Baker, et al., 2011

Introduction

Q: What is the ‘Theory of Mind’?

A: “The human capacity for reasoning about agents’ mental states such as beliefs and desires”

The inference problem of determining the mental states and desires that caused some behavior is fundamentally ill-posed (i.e. there are many combinations of beliefs and desires that could explain the same behavior).

One approach to this is to employ the ‘principal of rational action’, which is the theory that agents are expected to choose actions that maximize their expected utility

Bayesian Theory of Mind (BToM)

An agent’s planning and inference about the world is modeled as a Partially Observable Markov Decision Process. This model includes a representation of the agent’s desires (utility function) and the agent’s own subjective beliefs about the environment (probability distribution)

An observer of an agent’s behavior in an environment attempts to attribute the beliefs and desires that caused the agent to generate such behavior.

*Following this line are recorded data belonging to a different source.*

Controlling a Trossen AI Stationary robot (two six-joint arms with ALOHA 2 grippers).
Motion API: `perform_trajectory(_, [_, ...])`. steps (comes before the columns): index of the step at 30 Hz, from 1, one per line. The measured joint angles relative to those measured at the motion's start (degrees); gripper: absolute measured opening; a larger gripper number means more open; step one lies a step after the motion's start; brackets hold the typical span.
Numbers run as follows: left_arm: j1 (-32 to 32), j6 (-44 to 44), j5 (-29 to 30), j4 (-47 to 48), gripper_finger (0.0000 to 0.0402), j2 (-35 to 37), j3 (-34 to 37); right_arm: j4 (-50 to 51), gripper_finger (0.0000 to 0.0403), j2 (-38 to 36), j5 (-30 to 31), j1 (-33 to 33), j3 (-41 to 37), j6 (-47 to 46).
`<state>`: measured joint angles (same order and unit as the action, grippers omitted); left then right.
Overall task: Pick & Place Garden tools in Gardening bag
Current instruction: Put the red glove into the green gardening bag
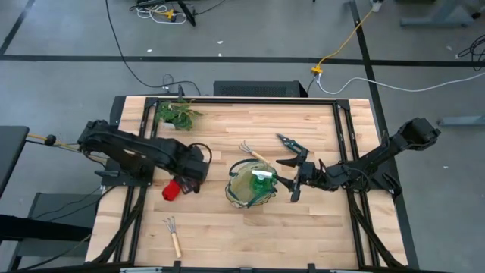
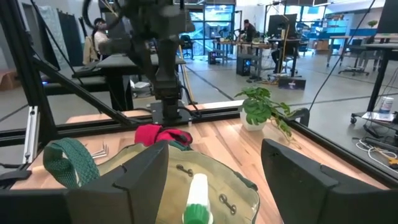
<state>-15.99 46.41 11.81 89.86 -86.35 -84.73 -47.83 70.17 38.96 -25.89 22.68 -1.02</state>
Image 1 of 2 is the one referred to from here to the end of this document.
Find white floor cable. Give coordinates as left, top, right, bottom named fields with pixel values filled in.
left=316, top=71, right=485, bottom=96

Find cream green canvas gardening bag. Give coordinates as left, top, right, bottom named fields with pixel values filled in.
left=224, top=158, right=280, bottom=209

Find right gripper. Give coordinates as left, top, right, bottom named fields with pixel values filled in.
left=275, top=149, right=331, bottom=204

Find black stand leg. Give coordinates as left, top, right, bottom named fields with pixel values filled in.
left=175, top=0, right=197, bottom=27

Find wooden handled hand rake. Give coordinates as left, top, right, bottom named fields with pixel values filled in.
left=163, top=216, right=183, bottom=259
left=238, top=140, right=271, bottom=165

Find red black-tipped gardening glove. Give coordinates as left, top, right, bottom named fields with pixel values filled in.
left=161, top=178, right=183, bottom=202

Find black aluminium table frame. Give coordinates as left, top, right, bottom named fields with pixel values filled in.
left=89, top=96, right=408, bottom=273

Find yellow extension cable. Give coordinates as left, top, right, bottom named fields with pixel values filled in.
left=311, top=0, right=382, bottom=74

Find small black adapter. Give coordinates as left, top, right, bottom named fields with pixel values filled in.
left=162, top=83, right=186, bottom=96

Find dark side table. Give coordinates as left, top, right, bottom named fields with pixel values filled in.
left=0, top=125, right=30, bottom=198

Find green potted plant white pot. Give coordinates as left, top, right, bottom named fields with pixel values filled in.
left=155, top=97, right=205, bottom=132

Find black floor cable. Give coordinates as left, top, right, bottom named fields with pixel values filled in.
left=105, top=0, right=202, bottom=96

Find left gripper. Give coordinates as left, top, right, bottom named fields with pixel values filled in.
left=174, top=172, right=202, bottom=195

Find grey desk leg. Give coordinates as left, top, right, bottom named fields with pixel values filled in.
left=399, top=0, right=479, bottom=28

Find white coiled cable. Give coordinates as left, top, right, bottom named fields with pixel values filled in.
left=136, top=4, right=188, bottom=25

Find black cable bundle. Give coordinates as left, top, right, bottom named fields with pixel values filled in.
left=456, top=34, right=485, bottom=71

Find green pruning shears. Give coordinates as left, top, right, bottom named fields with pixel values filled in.
left=276, top=133, right=310, bottom=157

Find black box under table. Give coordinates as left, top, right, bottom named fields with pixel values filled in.
left=109, top=96, right=127, bottom=133

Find grey floor bar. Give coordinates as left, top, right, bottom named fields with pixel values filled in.
left=436, top=115, right=485, bottom=127

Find yellow rod with black knob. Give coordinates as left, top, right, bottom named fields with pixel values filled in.
left=25, top=133, right=81, bottom=152

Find green spray bottle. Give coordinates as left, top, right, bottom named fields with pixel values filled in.
left=249, top=169, right=277, bottom=193

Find black computer case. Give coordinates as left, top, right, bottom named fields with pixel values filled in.
left=213, top=80, right=309, bottom=98

Joint belief and desire inference is carried out with a form of belief filtering; a Dynamic Bayes Net (DBN) is employed to model the agent’s desires, observations, states, beliefs, and actions over time.

Conclusions

An experiment was conducted where a sample of test subjects were asked to infer the beliefs and desires of an agent acting in a simulated environment. The results of this study was compared to BToM. BToM performed very closely to the humans at the task of belief and desire inference. By modifying BToM and running the experiment with the alternative models, it was determined that it is necessary to perform joint inference on both the agent’s beliefs and desires, and to explicitly model the agent’s observational process. It was also necessary to represent the agent’s initial uncertainty over both the beliefs and desires.

The idea of modeling agents in an environment with POMDPs shows significant promise. Due to computational difficulties, this approach is quite restricted. With recent advances in Deep Reinforcement Learning, however, multi-agent POMDPs could see a resurgence in popularity.